#### THE TASK
Below are records; please set down exactly the lines from the first through the one containing "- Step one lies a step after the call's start".

(RECORDS SHOWN Opens)

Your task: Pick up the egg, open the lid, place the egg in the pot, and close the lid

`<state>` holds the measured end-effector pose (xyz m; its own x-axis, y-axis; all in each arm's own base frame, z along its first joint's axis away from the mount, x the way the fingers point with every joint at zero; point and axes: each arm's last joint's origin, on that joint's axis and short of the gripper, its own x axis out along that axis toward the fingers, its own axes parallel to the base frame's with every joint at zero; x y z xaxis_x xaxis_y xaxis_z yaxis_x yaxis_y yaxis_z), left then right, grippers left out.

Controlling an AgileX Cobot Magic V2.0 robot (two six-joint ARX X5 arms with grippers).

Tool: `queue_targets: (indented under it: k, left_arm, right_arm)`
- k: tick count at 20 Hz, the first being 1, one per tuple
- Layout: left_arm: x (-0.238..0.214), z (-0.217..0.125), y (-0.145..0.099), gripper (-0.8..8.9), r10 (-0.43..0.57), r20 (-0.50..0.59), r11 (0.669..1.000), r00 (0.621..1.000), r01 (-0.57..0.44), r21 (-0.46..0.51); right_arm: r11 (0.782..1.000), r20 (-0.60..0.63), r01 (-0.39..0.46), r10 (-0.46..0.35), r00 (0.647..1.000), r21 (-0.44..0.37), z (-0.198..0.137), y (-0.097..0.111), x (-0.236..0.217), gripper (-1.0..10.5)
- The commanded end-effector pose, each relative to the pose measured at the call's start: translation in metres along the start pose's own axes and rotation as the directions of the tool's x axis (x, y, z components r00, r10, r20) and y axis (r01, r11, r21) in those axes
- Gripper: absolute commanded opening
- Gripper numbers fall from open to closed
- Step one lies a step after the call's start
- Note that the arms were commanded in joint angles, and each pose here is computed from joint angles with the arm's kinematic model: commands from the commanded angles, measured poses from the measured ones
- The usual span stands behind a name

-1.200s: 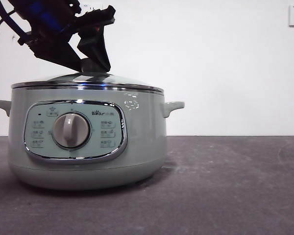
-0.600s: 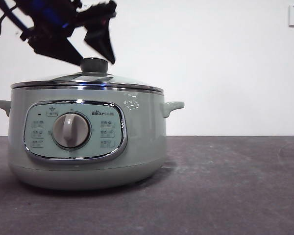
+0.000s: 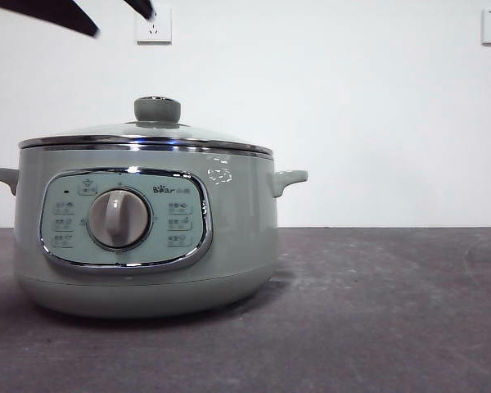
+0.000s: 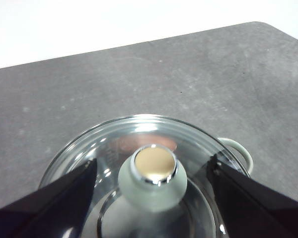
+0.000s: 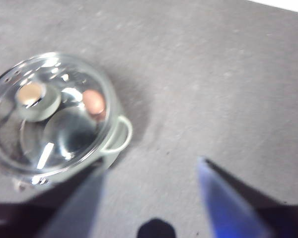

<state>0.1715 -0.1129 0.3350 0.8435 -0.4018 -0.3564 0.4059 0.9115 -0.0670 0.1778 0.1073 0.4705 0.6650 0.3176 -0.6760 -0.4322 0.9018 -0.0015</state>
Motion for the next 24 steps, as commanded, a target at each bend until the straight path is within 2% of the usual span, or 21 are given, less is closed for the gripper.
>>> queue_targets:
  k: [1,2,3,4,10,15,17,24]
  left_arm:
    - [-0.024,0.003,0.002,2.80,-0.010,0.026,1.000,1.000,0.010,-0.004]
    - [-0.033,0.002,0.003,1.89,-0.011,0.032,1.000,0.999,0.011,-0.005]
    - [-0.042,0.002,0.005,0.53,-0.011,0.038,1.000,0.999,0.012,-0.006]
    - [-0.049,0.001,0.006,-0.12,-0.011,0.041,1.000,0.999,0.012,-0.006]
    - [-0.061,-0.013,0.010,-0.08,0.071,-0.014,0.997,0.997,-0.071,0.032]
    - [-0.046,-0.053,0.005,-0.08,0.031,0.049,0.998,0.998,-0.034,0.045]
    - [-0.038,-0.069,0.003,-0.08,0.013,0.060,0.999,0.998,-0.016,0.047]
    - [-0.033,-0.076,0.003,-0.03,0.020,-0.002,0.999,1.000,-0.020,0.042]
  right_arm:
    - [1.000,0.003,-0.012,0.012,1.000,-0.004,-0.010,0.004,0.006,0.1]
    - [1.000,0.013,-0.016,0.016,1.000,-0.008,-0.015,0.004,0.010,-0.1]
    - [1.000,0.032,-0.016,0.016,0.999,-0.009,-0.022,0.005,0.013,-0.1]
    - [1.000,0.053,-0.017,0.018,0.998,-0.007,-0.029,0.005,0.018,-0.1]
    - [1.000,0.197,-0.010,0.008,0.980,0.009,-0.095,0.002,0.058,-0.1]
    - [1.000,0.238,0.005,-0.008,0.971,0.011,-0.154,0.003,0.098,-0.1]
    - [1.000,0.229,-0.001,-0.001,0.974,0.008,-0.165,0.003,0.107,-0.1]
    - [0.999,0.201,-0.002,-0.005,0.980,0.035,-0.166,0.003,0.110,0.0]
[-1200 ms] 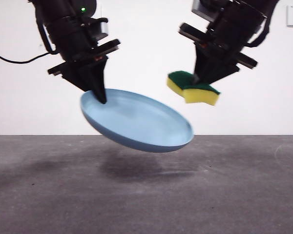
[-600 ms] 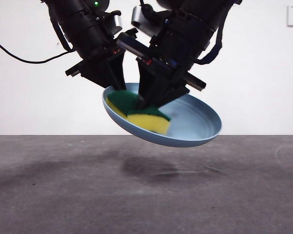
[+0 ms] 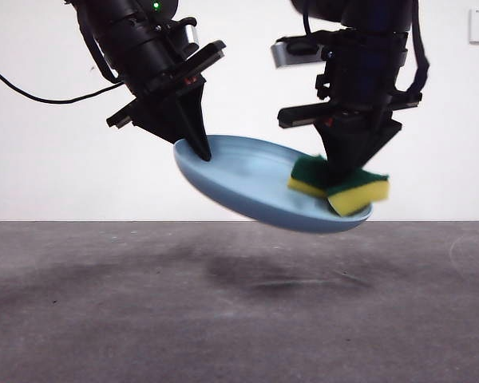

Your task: Pick up the plate,pick up the cloth,clean the plate with the cloth

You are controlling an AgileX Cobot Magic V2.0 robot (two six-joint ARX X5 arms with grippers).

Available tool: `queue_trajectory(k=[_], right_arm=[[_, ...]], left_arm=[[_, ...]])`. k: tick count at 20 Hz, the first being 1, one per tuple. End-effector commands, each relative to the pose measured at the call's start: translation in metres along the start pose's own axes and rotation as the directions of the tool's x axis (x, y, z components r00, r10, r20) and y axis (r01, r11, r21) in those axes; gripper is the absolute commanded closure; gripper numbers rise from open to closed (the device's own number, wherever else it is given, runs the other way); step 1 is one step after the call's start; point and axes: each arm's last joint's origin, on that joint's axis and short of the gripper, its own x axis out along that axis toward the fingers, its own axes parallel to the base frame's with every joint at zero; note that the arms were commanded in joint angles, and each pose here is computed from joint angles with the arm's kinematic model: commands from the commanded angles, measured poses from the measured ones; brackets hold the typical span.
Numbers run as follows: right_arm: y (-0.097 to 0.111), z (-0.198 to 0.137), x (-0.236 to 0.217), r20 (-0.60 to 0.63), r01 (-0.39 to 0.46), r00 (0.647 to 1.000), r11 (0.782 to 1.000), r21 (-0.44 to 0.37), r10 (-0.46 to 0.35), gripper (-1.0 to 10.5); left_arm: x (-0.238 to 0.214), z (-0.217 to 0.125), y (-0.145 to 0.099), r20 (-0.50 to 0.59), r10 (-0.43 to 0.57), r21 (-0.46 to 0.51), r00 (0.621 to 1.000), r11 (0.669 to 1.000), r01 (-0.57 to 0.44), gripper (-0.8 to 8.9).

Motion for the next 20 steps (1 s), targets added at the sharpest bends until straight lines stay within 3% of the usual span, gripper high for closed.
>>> queue_trajectory(k=[1, 4, 7, 9, 10, 11, 13, 14, 16, 17, 18, 20], right_arm=[[-0.005, 0.008, 0.006, 0.095, -0.074, 0.993, 0.997, 0.028, 0.072, 9.6], [-0.002, 0.015, 0.007, 0.179, -0.248, 0.955, 0.968, 0.037, 0.238, 9.6], [0.007, 0.019, 0.004, 0.216, -0.466, 0.865, 0.885, 0.014, 0.452, 9.6], [0.016, 0.016, 0.001, 0.179, -0.557, 0.816, 0.830, -0.013, 0.550, 9.6], [0.020, 0.012, 0.000, 0.139, -0.582, 0.805, 0.813, -0.011, 0.577, 9.6], [0.022, 0.007, 0.000, 0.084, -0.586, 0.807, 0.810, 0.003, 0.584, 9.6], [0.023, -0.008, 0.000, -0.066, -0.556, 0.829, 0.831, 0.011, 0.555, 9.6], [0.021, -0.014, 0.000, -0.131, -0.509, 0.853, 0.861, 0.013, 0.506, 9.6], [0.014, -0.024, 0.000, -0.233, -0.317, 0.923, 0.948, -0.016, 0.305, 9.6], [0.009, -0.025, 0.000, -0.239, -0.219, 0.949, 0.975, -0.034, 0.205, 9.6], [0.003, -0.024, -0.001, -0.226, -0.113, 0.969, 0.992, -0.050, 0.099, 9.6], [-0.005, -0.016, -0.001, -0.141, 0.070, 0.987, 0.996, -0.054, -0.077, 9.6]], left_arm=[[0.001, 0.001, -0.004, 0.001, -0.078, 0.005, 0.997, 0.997, 0.078, 8.22], [0.002, 0.003, -0.006, 0.019, -0.083, 0.012, 0.996, 0.996, 0.083, 8.22], [0.002, 0.006, -0.007, 0.050, -0.085, -0.001, 0.995, 0.996, 0.086, 8.22], [0.002, 0.008, -0.007, 0.071, -0.086, 0.001, 0.994, 0.996, 0.086, 8.22], [0.002, 0.009, -0.007, 0.080, -0.086, -0.011, 0.993, 0.996, 0.087, 8.22], [0.002, 0.010, -0.007, 0.085, -0.086, -0.012, 0.993, 0.996, 0.087, 8.22], [0.002, 0.010, -0.007, 0.085, -0.085, -0.012, 0.993, 0.996, 0.087, 8.22], [0.002, 0.009, -0.007, 0.085, -0.085, -0.012, 0.993, 0.996, 0.087, 8.22], [0.002, 0.009, -0.007, 0.082, -0.085, -0.014, 0.993, 0.996, 0.087, 8.22], [0.002, 0.009, -0.007, 0.077, -0.085, -0.016, 0.993, 0.996, 0.086, 8.22], [0.002, 0.008, -0.007, 0.067, -0.086, -0.020, 0.994, 0.996, 0.087, 8.22], [0.002, 0.005, -0.008, 0.038, -0.085, -0.026, 0.996, 0.996, 0.086, 8.22]])
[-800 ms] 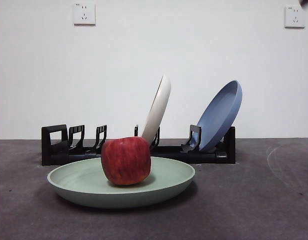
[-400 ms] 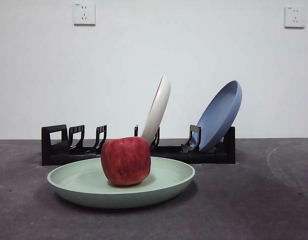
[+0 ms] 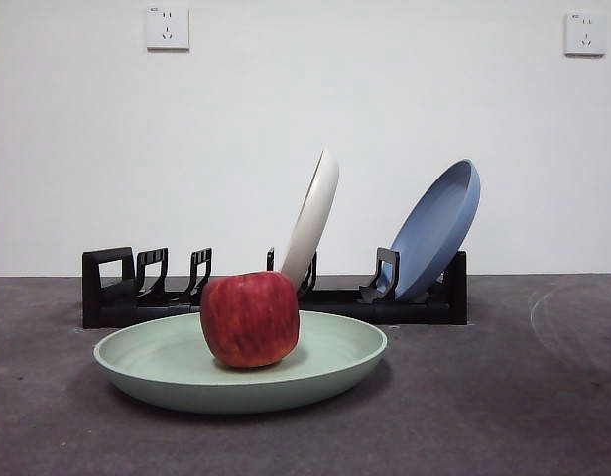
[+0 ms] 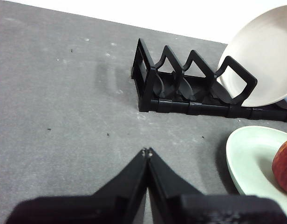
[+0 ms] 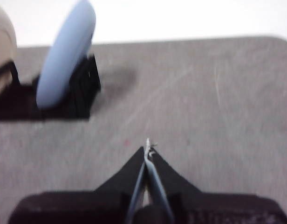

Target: Take the green plate from the plate rack,put the plate on the table,take the apple from the table,put the apple in the plate

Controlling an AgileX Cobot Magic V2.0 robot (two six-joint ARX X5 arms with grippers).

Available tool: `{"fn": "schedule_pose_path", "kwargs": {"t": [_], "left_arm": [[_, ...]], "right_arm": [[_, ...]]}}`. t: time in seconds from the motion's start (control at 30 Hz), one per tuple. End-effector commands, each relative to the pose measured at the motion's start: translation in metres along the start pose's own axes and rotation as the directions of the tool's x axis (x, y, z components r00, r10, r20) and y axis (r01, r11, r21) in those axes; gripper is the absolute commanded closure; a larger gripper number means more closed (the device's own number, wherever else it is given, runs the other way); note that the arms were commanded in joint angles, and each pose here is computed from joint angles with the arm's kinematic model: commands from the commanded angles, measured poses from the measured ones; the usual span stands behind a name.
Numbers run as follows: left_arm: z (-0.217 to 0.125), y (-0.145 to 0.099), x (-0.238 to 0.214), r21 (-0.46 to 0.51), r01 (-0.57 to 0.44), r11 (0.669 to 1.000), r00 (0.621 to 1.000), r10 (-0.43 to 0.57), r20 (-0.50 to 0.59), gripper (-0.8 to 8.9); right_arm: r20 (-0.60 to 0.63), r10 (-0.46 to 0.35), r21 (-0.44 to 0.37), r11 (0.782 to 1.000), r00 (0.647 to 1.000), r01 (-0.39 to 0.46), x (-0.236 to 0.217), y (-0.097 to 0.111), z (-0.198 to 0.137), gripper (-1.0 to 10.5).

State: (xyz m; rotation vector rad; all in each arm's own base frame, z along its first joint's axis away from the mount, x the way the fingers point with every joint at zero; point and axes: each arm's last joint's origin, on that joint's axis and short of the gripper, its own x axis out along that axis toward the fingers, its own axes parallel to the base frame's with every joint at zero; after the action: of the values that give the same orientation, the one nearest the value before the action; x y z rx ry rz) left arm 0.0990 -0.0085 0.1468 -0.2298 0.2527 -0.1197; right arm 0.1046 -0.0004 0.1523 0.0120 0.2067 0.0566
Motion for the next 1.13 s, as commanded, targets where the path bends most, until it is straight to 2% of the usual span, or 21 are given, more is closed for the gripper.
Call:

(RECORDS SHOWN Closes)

#### TASK RESPONSE
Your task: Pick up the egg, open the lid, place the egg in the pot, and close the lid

`<state>` holds the measured end-effector pose (xyz m; its own x-axis, y-axis; all in each arm's own base frame, z along its first joint's axis away from the mount, x the way the fingers point with every joint at zero; point and axes: each arm's last joint's origin, on that joint's axis and short of the gripper, its own x axis out along that axis toward the fingers, its own axes parallel to the base frame's with every joint at zero; x y z xaxis_x xaxis_y xaxis_z yaxis_x yaxis_y yaxis_z), left then right, grippers left out.

Controlling an AgileX Cobot Magic V2.0 robot (two six-joint ARX X5 arms with grippers).

Tool: `queue_targets: (indented under it: k, left_arm, right_arm)`
- k: tick count at 20 Hz, the first being 1, one per tuple
- Layout: left_arm: x (-0.238..0.214), z (-0.217..0.125), y (-0.145..0.099), gripper (-0.8..8.9), r10 (-0.43..0.57), r20 (-0.50..0.59), r11 (0.669..1.000), r00 (0.621..1.000), r01 (-0.57..0.44), r21 (-0.46..0.51); right_arm: r11 (0.782..1.000), r20 (-0.60..0.63), r01 (-0.39..0.46), r10 (-0.46..0.35), r00 (0.647..1.000), r21 (-0.44..0.37), z (-0.198..0.137), y (-0.097..0.111), x (-0.236..0.217), gripper (-1.0..10.5)
- The commanded end-effector pose, each relative to the pose measured at the call's start: translation in metres along the start pose's own axes and rotation as the directions of the tool's x axis (x, y, z components r00, r10, r20) and y axis (r01, r11, r21) in those axes
- Gripper: absolute commanded opening
- Gripper numbers fall from open to closed
- Step one lies a step after the call's start

There is nothing more to the output.